Problem details: The data below should be duplicated in full, unchanged.

Data:
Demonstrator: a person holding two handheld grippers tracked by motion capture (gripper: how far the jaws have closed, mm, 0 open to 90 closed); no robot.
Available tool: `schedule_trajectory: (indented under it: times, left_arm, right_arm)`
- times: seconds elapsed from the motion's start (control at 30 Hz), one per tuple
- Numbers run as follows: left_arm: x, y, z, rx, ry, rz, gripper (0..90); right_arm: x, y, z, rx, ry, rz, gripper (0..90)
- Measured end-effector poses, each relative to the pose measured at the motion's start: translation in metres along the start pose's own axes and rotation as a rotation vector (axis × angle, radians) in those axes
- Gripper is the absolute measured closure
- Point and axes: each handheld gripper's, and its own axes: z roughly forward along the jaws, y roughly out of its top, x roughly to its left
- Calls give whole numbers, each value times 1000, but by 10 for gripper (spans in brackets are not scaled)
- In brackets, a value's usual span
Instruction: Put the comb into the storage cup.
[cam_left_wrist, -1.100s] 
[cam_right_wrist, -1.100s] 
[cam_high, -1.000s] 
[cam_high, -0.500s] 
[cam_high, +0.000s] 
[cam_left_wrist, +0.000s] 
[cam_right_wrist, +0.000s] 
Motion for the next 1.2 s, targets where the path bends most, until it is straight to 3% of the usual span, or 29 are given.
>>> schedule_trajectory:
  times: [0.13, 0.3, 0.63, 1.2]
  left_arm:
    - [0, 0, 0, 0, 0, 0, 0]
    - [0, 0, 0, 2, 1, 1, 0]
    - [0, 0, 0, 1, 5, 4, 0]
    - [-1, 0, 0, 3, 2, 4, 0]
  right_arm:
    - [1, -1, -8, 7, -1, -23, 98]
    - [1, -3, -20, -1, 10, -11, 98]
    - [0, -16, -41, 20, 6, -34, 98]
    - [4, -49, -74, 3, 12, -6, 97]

Expected output:
Demonstrator: a person holding two handheld grippers tracked by motion capture (gripper: how far the jaws have closed, mm, 0 open to 90 closed); no robot.
Available tool: `schedule_trajectory: (indented under it: times, left_arm, right_arm)`
- times: seconds elapsed from the motion's start (control at 30 Hz), one per tuple
- Numbers run as follows: left_arm: x, y, z, rx, ry, rz, gripper (0..90); right_arm: x, y, z, rx, ry, rz, gripper (0..90)
- Measured end-effector poses, each relative to the pose measured at the motion's start: translation in metres along the start pose's own axes and rotation as a rotation vector (axis × angle, radians) in those axes
- Gripper is the absolute measured closure
- Point and axes: each handheld gripper's, and its own axes: z roughly forward along the jaws, y roughly out of its top, x roughly to its left
- Calls give whole numbers, each value times 1000, but by 10 for gripper (spans in brackets are not scaled)
- In brackets, a value's usual span
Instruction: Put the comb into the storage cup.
[cam_left_wrist, -1.100s] 
[cam_right_wrist, -1.100s] 
[cam_high, -1.000s] 
[cam_high, -0.500s] 
[cam_high, +0.000s] 
[cam_left_wrist, +0.000s] 
[cam_right_wrist, +0.000s] 
Motion for the next 1.2 s, targets where the path bends most, until it is straight to 3% of the usual span, or 29 are given.
>>> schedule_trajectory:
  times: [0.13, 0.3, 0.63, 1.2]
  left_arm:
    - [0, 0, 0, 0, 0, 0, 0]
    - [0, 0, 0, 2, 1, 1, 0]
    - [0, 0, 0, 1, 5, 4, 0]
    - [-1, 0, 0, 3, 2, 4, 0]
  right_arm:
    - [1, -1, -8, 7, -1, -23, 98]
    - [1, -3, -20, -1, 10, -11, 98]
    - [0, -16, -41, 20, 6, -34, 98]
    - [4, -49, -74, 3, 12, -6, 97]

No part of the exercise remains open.